Por que esses caras se aproveitam de suas posições de mando para agirem como agem? Por que esses machões só atacam mulheres e não enfrentam marmanjos? Ora essa, porque eles são uns covardes, porque eles são uns canalhas, porque eles não têm coragem de entrar numa briga que sabem que irão perder.

Na esteira desses dois acontecimentos eivados de misoginia, de crueldade e de covardia, o senhor Cassio Cenali gravou um vídeo pedindo desculpas pelo ato abominável que ele praticou;  e um misógino de marca maior como o deputado federal Eduardo Bolsonaro que, como diria a minha adorada avó Maria da Conceição, não honra a calça que veste, tratou de repudiar , em uma rede social, o ataque desferido contra a jornalista. Por favor, senhores, parem. A quem pensam que podem enganar? Os pedidos de desculpas dos senhores é quase tão cruel quanto as barbaridades que foram praticadas contra Ilza Ramos Rodrigues e Vera Magalhães, porque soam falsos, soam fakes, soam interesseiros. Não há pedido de desculpa que consiga limpar a barra de quem não presta e de quem conscientemente pratica maldades.

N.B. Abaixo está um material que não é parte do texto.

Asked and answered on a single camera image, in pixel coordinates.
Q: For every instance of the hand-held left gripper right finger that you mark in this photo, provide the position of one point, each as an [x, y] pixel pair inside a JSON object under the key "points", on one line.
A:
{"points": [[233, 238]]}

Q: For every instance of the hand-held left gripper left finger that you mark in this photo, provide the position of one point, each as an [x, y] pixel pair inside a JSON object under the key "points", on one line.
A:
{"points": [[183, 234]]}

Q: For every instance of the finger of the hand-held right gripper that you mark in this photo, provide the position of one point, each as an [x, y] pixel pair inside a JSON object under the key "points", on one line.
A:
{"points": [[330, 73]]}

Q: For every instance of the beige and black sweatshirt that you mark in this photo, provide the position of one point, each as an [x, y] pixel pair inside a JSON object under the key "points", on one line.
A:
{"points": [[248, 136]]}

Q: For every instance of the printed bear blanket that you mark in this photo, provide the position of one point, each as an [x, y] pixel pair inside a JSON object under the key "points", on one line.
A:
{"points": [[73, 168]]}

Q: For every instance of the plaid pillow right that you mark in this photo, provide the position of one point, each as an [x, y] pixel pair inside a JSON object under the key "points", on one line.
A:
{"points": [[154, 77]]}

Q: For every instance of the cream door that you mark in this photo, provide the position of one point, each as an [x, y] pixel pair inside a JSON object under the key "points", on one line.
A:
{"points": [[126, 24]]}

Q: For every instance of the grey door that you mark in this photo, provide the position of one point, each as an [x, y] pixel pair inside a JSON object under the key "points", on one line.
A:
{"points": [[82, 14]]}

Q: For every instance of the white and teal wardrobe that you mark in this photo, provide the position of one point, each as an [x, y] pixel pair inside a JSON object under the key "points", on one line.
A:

No ano e no mês em que o Brasil comemora/comemorou os duzentos anos de sua Declaração de Independência, a humilhação e a condição da senhora Ilza Ramos Rodrigues, registradas pelo falso e cruel filantropo Cassio Cenali, figurarão como um símbolo perfeito e acabado do bicentenário de um país no qual, em que pesem as suas propaladas riquezas e a condição de ser um dos maiores produtores de alimentos do mundo, milhares de indivíduos, homens e mulheres, continuam sendo mantidos na indigência e sem ter o que comer. A condição de sobrevivência da senhora Ilza Ramos Rodrigues, brasileira, 52 anos, é o retrato e o resumo de nossa insignificância enquanto nação que não consegue se desvencilhar de suas estruturas mais arcaicas, anacrônicas e daninhas.